## Problem requirements
Your answer must be the full listing, word for word, with no images in it.

## Information supplied
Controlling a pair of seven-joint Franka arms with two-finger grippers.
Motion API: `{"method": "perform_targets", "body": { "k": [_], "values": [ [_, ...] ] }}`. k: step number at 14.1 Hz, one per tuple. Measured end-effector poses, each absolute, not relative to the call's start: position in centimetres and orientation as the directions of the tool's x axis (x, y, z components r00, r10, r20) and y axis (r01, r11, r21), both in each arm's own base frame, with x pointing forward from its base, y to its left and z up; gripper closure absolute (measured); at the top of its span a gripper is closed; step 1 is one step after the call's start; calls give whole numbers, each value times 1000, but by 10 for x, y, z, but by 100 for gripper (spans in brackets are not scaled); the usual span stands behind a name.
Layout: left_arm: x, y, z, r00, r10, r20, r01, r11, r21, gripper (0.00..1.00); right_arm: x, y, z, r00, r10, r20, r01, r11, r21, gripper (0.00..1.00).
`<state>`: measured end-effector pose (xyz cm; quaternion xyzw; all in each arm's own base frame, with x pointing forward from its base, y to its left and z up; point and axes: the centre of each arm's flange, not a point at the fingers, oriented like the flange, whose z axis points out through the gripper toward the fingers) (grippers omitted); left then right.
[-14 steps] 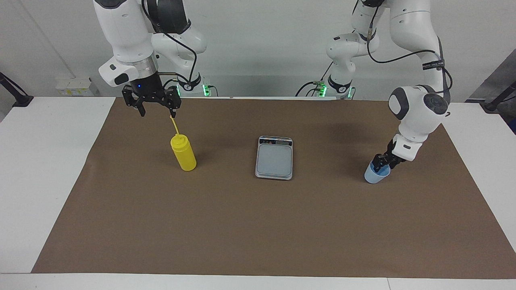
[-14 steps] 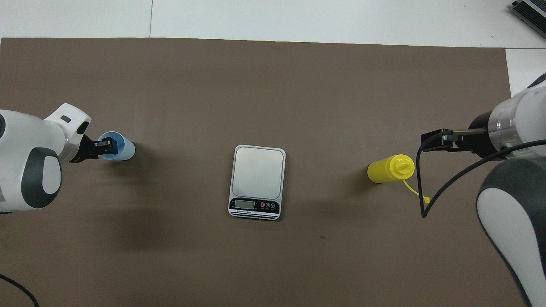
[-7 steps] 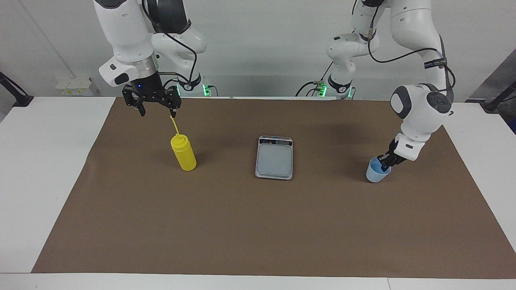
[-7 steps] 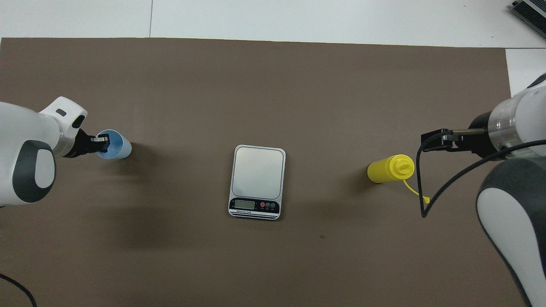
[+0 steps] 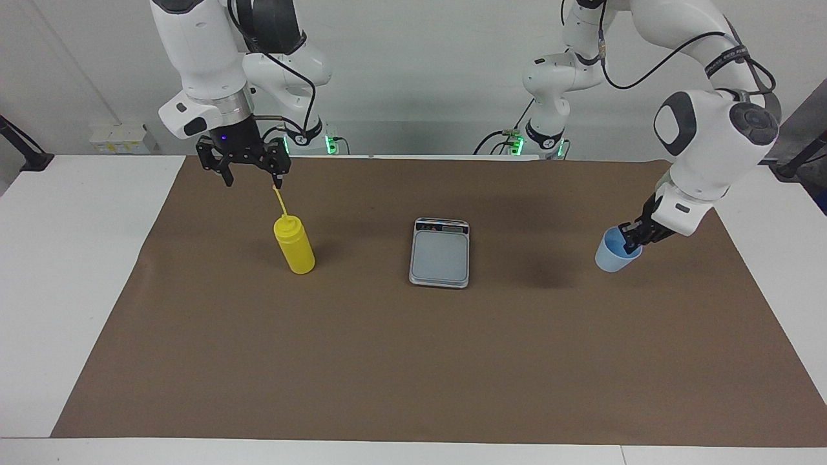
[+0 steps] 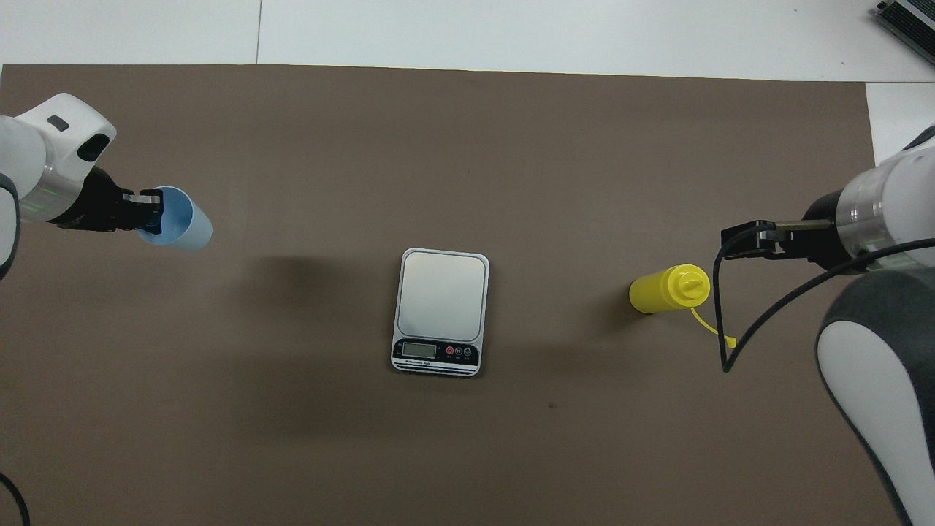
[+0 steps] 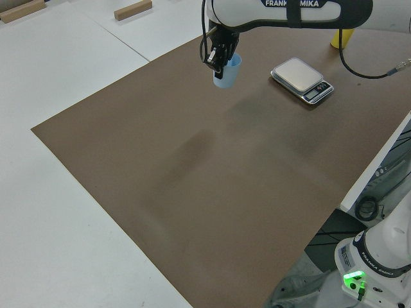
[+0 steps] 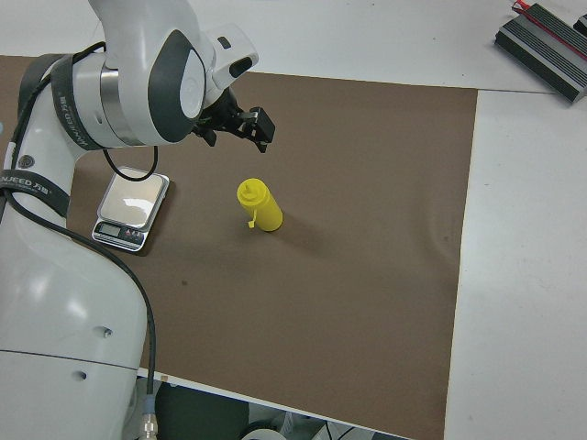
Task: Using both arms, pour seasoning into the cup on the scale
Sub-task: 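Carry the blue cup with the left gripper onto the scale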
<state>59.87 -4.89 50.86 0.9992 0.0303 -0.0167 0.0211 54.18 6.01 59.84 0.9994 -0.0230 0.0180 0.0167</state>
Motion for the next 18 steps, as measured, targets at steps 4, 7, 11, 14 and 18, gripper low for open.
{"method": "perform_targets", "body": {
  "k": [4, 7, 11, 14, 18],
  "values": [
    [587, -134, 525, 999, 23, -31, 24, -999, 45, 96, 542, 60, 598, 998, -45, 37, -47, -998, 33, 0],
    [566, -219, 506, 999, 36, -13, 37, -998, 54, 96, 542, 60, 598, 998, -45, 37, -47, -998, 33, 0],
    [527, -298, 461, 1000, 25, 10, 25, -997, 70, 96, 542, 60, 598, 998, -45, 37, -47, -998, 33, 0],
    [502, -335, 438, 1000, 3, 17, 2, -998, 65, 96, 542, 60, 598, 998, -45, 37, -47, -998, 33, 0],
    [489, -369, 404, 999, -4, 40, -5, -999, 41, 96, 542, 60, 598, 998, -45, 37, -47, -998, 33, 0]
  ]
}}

## Solution to this exercise
Controlling a pair of seven-joint Franka arms with two-finger grippers.
Motion API: `{"method": "perform_targets", "body": { "k": [_], "values": [ [_, ...] ] }}`. k: step number at 14.1 Hz, one per tuple. Measured end-effector poses, each absolute, not relative to the call's start: position in centimetres and orientation as the directions of the tool's x axis (x, y, z components r00, r10, r20) and y axis (r01, r11, r21), both in each arm's own base frame, with x pointing forward from its base, y to its left and z up; gripper closure absolute (measured); at the top of its span a gripper is closed; step 1 is one step after the call's start; calls give whole numbers, each value times 1000, but by 10 for x, y, z, but by 100 for gripper (spans in brackets are not scaled); the usual span stands behind a name.
Layout: left_arm: x, y, z, r00, r10, r20, r01, r11, r21, gripper (0.00..1.00); right_arm: x, y, z, r00, r10, r20, r01, r11, r21, gripper (0.00..1.00).
`<state>`: measured end-effector pose (xyz cm; quaternion xyzw; all in each arm's own base frame, with x pointing forward from its base, y to its left and z up; point and axes: the centre of each arm's flange, not a point at the fingers, oriented like the flange, whose z axis points out through the gripper toward the fingers) (grippers omitted); left then right.
[-14 steps] 
[-14 steps] 
[-7 steps] 
[-7 steps] 
[+0 steps] 
[+0 steps] 
[+0 steps] 
[+0 steps] 
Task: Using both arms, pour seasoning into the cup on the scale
Sub-task: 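Carry the blue cup with the left gripper onto the scale
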<state>59.87 -4.89 50.86 0.9992 0.0303 -0.0167 0.0211 54.18 6.01 59.84 0.9994 -0.0230 0.0180 0.0167</state>
Motion for the next 18 steps, as measured, targets at steps 4, 7, 11, 14 and 18, gripper low for open.
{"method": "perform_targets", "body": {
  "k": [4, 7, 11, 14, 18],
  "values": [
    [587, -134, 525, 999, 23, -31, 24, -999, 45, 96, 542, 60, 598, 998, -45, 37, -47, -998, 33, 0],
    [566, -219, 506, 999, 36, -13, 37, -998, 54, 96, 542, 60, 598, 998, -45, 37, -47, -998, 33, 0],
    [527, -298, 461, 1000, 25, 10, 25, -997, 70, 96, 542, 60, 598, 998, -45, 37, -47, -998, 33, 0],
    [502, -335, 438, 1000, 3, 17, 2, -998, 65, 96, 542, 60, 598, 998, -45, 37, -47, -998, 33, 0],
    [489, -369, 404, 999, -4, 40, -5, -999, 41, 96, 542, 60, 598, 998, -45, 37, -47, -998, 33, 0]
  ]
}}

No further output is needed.